The Greatest Dad in the World (2009) – Depression
In The World’s Best Dad, Lance Clayton (Robin Williams) is a high school teacher whose son accidentally commits suicide. Subsequently, Clayton writes a fake suicide note to escape the scandal, which is published in the school newspaper. Lance claims the literary fame he has always dreamed of and pursues the ploy by writing a diary. However, it becomes explicitly clear that whether her son committed suicide, intentionally or not, it is Lance who suffers from severe depression.
Depression is a moody mood that lasts for weeks or months and seriously affects daily life. Symptoms include feeling sad or hopeless, low self-esteem, and not finding pleasure in activities that you usually enjoy. Having lost his son, it is perfectly reasonable for Lance to sink into a deep depression and hide his sadness by lusting for the fame he so desperately desires.
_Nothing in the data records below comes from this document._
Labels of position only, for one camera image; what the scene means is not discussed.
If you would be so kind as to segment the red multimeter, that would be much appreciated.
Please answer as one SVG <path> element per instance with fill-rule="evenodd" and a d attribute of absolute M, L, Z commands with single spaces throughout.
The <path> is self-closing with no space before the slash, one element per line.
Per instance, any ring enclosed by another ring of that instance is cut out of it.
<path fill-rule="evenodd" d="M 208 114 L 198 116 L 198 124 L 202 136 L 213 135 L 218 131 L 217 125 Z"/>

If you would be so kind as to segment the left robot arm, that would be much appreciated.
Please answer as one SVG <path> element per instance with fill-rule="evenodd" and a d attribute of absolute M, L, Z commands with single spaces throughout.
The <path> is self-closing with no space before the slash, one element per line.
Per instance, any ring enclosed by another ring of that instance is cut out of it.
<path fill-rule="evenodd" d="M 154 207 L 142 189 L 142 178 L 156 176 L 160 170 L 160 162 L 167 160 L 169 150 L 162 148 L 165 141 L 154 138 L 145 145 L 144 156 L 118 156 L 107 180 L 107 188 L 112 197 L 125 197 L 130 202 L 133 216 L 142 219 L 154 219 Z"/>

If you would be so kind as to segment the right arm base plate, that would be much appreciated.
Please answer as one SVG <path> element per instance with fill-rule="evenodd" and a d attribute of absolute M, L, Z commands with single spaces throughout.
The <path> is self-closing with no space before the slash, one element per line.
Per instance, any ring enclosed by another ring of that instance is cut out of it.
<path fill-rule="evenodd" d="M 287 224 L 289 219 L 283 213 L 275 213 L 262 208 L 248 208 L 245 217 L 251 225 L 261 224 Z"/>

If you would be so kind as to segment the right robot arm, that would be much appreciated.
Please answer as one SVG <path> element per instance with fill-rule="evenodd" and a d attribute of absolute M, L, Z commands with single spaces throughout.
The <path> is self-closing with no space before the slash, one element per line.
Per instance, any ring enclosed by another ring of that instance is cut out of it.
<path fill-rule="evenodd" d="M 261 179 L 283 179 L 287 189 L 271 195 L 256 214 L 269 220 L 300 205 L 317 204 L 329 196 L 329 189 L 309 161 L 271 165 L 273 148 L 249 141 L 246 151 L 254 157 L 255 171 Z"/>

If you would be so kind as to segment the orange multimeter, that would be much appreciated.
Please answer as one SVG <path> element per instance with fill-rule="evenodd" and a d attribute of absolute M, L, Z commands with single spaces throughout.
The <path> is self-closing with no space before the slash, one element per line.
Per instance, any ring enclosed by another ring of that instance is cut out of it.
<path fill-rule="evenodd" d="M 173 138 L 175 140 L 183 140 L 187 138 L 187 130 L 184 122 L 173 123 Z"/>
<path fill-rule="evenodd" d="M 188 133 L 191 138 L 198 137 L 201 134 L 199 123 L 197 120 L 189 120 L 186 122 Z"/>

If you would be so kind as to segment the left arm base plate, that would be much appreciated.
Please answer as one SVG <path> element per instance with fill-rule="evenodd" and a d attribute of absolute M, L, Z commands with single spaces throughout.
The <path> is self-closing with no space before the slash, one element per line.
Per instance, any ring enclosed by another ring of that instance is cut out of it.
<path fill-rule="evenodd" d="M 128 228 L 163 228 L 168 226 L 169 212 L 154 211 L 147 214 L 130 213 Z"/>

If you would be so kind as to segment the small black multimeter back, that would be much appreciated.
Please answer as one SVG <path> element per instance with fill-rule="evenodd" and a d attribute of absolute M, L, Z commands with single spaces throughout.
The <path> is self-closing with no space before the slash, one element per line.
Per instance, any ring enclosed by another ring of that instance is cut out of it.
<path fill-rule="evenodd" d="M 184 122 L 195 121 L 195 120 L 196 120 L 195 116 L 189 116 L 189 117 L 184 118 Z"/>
Juno (2008) – Attention Deficit Hyperactivity Disorder
In 2008, the dramatic comedy, Juno, presented its audience with an accurate representation of Attention Deficit Hyperactivity Disorder (ADHD). Its premise revolves around Juno, a social misfit, who protects herself with a caustic mind, but an unplanned pregnancy begins to radically change her life.
Juno MacGraff, the main character in this coming-of-age story from 2007, often acts or speaks without thinking – often with uncomfortable or even upsetting results. She has immense self-confidence – a challenge for many people with ADHD – but struggles to control her impulsive actions.
ADHD is a disease that includes symptoms such as inattention, hyperactivity and impulsivity. A person with ADHD will have a short attention span, constantly fidgety, and act without thinking. Elliot Page, who plays Juno, provides an essential cinematic portrayal of mental illness that would otherwise go unnoticed. Like bipolar disorder, ADHD is rarely mentioned or treated as much as it should be.
As mental illness continues to plague youth and adults, the media should take responsibility for portraying these disorders for those who suffer in silence without affording the luxury of telling others about their personal struggle. If we all made an effort to understand and accept mental illness, the world would be a better place.